Which Python library is commonly used for data exploration and data cleaning tasks, providing interactive and user-friendly interfaces?

Pandas
Jupyter Notebook
Seaborn
Pandas

The correct answer is A. Pandas.

Pandas is a Python library that provides fast, flexible, and expressive data structures designed to make working with “relational” or “labeled” data both easy and intuitive. It aims to be the fundamental high-level building block for doing practical, real world data analysis in Python. Additionally, it has the broader goal of becoming the most powerful and flexible open source data analysis / manipulation tool available in any language.

Pandas is well suited for many different kinds of data analysis, including:

  • Data wrangling and cleaning
  • Data analysis and visualization
  • Time series analysis
  • Financial analysis
  • Scientific computing

Pandas is a very popular library, and is used by many data scientists and analysts. It is also used by many companies, including Google, Facebook, and Twitter.

Jupyter Notebook is an open-source web application that allows you to create and share documents that contain live code, equations, visualizations, and narrative text. Jupyter Notebooks are a powerful tool for data exploration and analysis, and they are widely used by data scientists and analysts.
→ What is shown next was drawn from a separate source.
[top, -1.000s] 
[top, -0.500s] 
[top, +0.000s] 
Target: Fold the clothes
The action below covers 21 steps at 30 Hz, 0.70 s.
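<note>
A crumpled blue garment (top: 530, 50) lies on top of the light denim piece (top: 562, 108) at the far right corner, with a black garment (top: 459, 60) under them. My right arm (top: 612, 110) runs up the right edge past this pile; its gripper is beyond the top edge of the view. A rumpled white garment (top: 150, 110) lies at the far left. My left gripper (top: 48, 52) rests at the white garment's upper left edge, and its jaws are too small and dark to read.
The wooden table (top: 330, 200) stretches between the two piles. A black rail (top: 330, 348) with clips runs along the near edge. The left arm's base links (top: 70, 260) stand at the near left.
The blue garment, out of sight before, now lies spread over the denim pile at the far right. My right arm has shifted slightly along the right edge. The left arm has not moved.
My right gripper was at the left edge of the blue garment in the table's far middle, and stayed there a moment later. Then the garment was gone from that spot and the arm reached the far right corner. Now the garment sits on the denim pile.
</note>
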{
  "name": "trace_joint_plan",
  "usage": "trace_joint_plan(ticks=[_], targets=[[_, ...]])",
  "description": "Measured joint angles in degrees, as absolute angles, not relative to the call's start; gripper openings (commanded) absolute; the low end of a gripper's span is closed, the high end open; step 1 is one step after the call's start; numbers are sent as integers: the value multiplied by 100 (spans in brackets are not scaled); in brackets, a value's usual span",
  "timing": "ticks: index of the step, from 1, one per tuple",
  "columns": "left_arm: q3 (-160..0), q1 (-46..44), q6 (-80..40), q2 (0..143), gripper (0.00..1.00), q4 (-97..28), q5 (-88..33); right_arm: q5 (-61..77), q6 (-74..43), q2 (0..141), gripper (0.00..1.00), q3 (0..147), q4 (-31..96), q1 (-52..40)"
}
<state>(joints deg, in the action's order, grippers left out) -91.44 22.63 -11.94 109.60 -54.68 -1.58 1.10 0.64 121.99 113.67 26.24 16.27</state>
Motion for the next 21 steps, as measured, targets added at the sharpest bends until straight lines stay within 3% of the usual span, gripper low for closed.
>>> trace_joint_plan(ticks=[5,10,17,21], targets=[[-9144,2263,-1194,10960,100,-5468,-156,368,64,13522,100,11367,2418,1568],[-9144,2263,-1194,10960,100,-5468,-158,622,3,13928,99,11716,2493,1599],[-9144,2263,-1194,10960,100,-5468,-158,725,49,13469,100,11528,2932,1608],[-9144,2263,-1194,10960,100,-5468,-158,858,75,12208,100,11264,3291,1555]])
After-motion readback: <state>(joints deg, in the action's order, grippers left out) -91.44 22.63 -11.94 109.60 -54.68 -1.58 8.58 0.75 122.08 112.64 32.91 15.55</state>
Seaborn is a Python data visualization library based on Matplotlib. It provides a high-level interface for drawing attractive and informative statistical graphics. Seaborn is well suited for data exploration and analysis, and it is used by many data scientists and analysts.

However, Pandas is the most commonly used Python library for data exploration and data cleaning tasks. It provides interactive and user-friendly interfaces that make it easy to work with data. Pandas also has a wide range of features that make it well suited for a variety of data analysis tasks.